WORK ORDER:
The records under this task must be duplicated exactly.

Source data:
<<<<

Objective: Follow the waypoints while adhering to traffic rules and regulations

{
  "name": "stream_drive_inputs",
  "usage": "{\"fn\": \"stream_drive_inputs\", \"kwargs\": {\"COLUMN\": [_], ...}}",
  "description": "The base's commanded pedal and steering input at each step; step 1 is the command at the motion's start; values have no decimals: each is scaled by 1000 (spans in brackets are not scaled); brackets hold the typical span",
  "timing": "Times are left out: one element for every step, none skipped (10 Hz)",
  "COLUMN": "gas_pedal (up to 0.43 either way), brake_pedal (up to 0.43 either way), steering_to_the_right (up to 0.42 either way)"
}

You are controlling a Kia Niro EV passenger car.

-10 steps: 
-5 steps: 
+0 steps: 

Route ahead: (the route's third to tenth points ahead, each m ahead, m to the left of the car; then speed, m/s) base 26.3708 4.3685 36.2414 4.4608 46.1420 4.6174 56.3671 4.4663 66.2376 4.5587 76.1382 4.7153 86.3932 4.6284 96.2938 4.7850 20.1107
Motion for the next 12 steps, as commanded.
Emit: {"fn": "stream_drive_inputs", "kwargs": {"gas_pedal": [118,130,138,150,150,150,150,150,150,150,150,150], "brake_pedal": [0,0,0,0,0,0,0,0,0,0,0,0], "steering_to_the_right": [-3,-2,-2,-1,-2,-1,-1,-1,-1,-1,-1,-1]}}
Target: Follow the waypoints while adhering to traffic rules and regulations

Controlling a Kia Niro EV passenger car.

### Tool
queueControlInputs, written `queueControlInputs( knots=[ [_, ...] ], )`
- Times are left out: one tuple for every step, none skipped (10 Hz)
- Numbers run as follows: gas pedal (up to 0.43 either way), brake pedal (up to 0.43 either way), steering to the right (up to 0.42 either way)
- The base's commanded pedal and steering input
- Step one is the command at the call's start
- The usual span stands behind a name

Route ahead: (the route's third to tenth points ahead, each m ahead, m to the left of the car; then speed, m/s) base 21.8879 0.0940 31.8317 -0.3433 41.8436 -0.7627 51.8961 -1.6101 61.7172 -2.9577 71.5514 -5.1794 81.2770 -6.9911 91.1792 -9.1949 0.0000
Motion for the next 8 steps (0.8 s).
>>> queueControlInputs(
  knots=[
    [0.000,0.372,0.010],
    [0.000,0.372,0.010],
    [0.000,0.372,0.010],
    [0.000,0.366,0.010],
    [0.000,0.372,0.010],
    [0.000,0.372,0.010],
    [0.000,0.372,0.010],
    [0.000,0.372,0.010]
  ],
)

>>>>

ANSWER BOX:
Objective: Follow the waypoints while adhering to traffic rules and regulations

{
  "name": "stream_drive_inputs",
  "usage": "{\"fn\": \"stream_drive_inputs\", \"kwargs\": {\"COLUMN\": [_], ...}}",
  "description": "The base's commanded pedal and steering input at each step; step 1 is the command at the motion's start; values have no decimals: each is scaled by 1000 (spans in brackets are not scaled); brackets hold the typical span",
  "timing": "Times are left out: one element for every step, none skipped (10 Hz)",
  "COLUMN": "gas_pedal (up to 0.43 either way), brake_pedal (up to 0.43 either way), steering_to_the_right (up to 0.42 either way)"
}

You are controlling a Kia Niro EV passenger car.

-10 steps: 
-5 steps: 
+0 steps: 

Route ahead: (the route's third to tenth points ahead, each m ahead, m to the left of the car; then speed, m/s) base 26.3708 4.3685 36.2414 4.4608 46.1420 4.6174 56.3671 4.4663 66.2376 4.5587 76.1382 4.7153 86.3932 4.6284 96.2938 4.7850 20.1107
Motion for the next 12 steps, as commanded.
Emit: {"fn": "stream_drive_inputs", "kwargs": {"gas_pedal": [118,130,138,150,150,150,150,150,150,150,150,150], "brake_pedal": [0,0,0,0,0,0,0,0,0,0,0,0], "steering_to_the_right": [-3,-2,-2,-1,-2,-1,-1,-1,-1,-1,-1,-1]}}
Target: Follow the waypoints while adhering to traffic rules and regulations

Controlling a Kia Niro EV passenger car.

### Tool
queueControlInputs, written `queueControlInputs( knots=[ [_, ...] ], )`
- Times are left out: one tuple for every step, none skipped (10 Hz)
- Numbers run as follows: gas pedal (up to 0.43 either way), brake pedal (up to 0.43 either way), steering to the right (up to 0.42 either way)
- The base's commanded pedal and steering input
- Step one is the command at the call's start
- The usual span stands behind a name

Route ahead: (the route's third to tenth points ahead, each m ahead, m to the left of the car; then speed, m/s) base 21.8879 0.0940 31.8317 -0.3433 41.8436 -0.7627 51.8961 -1.6101 61.7172 -2.9577 71.5514 -5.1794 81.2770 -6.9911 91.1792 -9.1949 0.0000
Motion for the next 8 steps (0.8 s).
>>> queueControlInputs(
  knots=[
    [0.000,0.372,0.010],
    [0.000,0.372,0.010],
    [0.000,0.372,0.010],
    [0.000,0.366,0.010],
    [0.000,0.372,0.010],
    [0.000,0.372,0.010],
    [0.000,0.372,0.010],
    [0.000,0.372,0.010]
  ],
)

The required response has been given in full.